= Ed Wickenheiser =

American broadcaster

Edmund "Ed" Wickenheiser Jr. (1938–May 6, 2019) was an American radio and television broadcaster. He worked as news director for 21 years at WGAL in Lancaster, Pennsylvania, and was the first reporter on the scene of the partial meltdown at Three Mile Island.

==Early life==
Wickenheiser graduated from Lancaster Catholic High School and attended Franklin and Marshall College, taking courses in business and management. He enlisted in the United States Marine Corps in 1956, and served three tours of active duty during the Cold War, Vietnam War, and the Gulf War.

==Career==
In the mid-1950s, Wickenheiser worked at WCOY–AM 1580 in Columbia, followed by WGAL–AM 1490 in the early 1960s and WSBA–AM 910 in the late 1960s through 1979 in York, where he worked as a journalist, news director, and operations manager. In September 1960, he interviewed John F. Kennedy when he traveled with him in a caravan with stops in Lancaster, Columbia, and the York Fair Grounds while being accompanied by Sen. Joseph Clark and Gov. David Lawrence.

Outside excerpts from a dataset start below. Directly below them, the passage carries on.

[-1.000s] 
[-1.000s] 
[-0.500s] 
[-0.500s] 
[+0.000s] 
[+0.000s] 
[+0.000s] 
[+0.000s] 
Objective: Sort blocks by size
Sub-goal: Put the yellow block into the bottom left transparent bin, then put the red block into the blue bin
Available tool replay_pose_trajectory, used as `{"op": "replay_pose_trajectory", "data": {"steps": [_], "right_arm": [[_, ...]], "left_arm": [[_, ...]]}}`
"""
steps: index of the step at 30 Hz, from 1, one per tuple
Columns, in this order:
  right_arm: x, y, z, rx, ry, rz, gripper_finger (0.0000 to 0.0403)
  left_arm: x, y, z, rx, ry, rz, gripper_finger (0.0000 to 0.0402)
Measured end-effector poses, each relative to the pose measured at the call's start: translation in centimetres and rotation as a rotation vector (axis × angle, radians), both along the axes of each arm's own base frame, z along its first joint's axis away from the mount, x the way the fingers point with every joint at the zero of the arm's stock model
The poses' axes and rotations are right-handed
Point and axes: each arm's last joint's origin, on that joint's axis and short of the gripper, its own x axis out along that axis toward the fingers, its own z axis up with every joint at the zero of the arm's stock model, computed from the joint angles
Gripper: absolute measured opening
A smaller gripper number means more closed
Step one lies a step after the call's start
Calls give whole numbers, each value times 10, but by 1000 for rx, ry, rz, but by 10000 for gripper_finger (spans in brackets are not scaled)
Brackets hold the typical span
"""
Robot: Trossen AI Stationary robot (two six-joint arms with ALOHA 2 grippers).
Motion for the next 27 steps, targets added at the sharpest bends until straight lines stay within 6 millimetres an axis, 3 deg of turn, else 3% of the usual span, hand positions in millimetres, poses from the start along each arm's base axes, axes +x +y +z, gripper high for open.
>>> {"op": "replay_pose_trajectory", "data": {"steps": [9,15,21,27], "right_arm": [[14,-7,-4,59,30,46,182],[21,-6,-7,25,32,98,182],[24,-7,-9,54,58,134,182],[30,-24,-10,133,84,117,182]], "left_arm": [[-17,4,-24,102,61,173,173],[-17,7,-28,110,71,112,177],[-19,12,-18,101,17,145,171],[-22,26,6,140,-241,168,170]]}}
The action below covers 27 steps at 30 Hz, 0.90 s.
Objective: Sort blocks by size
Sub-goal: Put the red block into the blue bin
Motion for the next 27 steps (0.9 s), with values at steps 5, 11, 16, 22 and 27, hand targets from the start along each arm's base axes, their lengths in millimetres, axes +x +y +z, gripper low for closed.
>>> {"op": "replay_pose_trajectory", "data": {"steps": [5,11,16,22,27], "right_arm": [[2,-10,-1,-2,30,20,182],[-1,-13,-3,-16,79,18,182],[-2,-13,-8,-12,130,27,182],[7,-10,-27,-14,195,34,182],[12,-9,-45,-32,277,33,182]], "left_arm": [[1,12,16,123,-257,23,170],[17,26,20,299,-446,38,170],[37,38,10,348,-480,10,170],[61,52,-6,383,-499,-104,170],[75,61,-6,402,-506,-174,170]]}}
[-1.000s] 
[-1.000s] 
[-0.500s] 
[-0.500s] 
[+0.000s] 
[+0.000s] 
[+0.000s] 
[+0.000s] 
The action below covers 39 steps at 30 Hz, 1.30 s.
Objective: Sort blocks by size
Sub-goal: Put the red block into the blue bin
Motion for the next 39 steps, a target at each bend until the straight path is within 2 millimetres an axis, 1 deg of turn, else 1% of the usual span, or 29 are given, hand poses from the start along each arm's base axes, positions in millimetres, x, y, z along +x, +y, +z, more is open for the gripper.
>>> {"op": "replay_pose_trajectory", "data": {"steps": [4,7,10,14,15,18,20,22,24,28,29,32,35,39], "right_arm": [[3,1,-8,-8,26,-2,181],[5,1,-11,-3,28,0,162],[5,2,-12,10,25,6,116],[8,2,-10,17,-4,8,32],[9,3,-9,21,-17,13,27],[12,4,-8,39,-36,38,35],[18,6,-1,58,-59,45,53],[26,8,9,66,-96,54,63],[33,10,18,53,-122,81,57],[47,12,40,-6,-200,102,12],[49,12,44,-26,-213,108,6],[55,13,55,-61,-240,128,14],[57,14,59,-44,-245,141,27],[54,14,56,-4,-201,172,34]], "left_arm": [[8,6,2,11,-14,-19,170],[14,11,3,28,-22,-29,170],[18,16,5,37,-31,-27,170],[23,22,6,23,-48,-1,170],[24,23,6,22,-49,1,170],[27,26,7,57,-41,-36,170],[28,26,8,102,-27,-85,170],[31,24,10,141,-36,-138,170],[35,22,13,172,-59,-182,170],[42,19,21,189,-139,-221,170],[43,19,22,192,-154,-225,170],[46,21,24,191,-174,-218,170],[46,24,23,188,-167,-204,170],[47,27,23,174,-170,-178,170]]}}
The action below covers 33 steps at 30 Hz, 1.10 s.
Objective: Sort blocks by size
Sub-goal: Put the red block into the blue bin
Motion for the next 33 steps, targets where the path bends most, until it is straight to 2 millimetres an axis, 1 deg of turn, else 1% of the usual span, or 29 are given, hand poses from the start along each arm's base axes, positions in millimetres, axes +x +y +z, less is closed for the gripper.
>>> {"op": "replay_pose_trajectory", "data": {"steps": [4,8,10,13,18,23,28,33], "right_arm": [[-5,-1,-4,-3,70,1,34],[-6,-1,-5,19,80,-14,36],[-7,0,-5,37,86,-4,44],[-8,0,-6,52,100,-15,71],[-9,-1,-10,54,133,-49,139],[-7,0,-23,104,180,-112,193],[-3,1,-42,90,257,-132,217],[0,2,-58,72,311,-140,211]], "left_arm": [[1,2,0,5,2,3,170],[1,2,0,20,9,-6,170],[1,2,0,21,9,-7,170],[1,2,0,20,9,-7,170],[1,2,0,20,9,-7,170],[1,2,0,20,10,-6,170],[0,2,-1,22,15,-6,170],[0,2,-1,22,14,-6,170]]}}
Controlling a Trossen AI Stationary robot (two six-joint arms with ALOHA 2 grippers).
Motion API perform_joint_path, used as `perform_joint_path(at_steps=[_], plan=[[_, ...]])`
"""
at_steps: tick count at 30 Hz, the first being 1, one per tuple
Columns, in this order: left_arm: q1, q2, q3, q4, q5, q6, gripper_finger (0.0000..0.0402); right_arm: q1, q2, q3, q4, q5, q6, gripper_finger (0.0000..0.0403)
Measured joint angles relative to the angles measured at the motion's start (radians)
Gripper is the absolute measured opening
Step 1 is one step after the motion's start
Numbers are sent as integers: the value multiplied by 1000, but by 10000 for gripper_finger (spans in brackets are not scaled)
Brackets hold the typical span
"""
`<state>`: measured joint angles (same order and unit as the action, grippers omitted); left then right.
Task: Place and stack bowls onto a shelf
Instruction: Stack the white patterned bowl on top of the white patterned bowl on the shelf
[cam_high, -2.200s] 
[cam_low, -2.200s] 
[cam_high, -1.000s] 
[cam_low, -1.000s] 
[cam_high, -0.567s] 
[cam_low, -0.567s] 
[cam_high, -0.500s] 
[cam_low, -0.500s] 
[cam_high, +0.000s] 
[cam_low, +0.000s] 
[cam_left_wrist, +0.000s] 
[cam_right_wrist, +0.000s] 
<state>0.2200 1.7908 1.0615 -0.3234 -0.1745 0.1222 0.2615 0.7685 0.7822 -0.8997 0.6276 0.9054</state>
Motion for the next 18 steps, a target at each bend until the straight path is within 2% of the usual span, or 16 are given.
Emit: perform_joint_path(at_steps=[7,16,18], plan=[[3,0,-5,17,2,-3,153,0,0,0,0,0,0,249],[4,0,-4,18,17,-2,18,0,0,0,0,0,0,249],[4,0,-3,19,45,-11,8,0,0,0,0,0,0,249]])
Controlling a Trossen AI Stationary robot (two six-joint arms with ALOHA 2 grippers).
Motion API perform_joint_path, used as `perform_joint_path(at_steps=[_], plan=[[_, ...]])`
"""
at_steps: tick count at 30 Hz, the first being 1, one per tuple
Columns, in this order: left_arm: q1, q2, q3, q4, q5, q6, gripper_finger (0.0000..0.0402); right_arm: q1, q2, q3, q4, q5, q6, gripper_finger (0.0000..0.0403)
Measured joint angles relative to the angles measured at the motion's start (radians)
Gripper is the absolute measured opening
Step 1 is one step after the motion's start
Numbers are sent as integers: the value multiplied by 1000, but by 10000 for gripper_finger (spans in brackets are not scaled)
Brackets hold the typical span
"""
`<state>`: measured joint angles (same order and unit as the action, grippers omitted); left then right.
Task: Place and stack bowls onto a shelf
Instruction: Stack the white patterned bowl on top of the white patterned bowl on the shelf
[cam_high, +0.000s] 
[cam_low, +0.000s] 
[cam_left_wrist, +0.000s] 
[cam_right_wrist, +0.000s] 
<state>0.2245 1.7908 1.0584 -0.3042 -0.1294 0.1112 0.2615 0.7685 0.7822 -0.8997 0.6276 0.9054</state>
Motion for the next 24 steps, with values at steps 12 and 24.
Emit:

In March 1979, Wickenheiser covered the nuclear meltdown of the Three Mile Island accident. He joined WGAL in September 1979 as its news director. Wickenheiser retired from WGAL in 2000 after 21 years to spend more time with his family.

In retirement, he did volunteer work at his church, Holy Trinity Catholic, and with Lancaster Emergency Management, including the Lancaster County Counter-Terrorism Task Force. He returned to WGAL in 2009 to celebrate its 60th Anniversary.

==Death==
Wickenheiser died of cancer on May 6, 2019 at the age of 80.